__Work to complete__. From the records below, copy every line that contains the word "base".

[Source records]
+++
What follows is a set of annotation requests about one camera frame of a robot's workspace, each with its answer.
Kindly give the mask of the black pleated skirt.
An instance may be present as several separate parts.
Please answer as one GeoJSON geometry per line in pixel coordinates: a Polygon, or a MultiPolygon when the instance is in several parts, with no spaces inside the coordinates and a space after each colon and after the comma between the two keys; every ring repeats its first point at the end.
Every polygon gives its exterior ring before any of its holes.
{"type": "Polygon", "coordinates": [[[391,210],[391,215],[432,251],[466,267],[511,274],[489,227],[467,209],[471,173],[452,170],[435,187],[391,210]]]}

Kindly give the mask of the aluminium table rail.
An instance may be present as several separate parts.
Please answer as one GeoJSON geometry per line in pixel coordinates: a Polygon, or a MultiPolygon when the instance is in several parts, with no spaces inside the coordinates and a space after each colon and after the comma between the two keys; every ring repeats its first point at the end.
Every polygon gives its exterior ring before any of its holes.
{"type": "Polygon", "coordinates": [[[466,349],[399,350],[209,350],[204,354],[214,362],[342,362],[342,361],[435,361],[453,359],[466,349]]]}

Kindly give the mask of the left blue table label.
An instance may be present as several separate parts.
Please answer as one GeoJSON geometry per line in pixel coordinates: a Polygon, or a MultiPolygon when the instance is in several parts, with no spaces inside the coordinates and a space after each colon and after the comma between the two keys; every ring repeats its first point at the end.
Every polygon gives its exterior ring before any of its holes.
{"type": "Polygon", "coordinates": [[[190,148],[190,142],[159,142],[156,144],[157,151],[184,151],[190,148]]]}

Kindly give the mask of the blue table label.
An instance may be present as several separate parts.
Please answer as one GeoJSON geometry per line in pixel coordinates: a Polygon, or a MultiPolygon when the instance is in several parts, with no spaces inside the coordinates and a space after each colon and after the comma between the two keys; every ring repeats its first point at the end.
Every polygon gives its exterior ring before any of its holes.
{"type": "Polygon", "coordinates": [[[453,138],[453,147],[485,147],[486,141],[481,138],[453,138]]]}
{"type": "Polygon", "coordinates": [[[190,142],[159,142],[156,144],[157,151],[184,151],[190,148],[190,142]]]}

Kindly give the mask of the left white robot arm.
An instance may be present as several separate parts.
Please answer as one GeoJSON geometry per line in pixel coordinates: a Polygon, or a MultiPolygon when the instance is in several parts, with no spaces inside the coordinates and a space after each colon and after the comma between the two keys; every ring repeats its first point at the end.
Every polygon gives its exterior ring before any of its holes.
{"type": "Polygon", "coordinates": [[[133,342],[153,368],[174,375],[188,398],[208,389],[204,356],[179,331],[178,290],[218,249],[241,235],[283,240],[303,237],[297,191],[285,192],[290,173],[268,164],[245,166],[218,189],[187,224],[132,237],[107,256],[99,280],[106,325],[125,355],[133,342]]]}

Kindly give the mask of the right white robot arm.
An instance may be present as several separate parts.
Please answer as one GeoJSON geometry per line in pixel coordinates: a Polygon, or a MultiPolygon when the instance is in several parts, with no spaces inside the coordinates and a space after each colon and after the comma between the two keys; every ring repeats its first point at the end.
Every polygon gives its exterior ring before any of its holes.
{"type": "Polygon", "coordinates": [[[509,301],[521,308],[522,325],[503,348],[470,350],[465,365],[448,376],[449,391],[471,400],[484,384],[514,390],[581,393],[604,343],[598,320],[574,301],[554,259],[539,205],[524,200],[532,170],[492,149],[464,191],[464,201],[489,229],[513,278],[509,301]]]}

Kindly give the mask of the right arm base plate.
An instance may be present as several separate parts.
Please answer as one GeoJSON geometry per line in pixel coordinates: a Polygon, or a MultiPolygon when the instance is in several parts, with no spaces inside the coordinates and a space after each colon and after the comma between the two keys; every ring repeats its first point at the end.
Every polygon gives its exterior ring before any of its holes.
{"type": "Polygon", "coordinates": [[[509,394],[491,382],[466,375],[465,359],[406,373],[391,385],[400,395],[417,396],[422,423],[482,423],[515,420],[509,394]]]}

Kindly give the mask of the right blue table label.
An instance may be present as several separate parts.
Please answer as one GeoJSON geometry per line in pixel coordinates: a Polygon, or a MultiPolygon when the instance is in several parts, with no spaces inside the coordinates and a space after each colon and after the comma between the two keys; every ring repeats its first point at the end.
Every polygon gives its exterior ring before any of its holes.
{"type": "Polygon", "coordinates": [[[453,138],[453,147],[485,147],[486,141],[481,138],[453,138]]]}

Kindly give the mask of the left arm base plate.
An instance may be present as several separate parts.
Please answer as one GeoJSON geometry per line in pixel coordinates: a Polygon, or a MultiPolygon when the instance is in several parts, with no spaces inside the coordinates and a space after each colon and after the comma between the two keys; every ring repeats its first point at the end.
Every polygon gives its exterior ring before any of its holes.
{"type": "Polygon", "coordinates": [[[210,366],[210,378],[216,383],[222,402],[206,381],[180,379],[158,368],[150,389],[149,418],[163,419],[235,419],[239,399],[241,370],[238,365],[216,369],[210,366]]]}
+++
__Solved problem__.
Kindly give the mask of the right arm base plate.
Kindly give the mask of the left arm base plate.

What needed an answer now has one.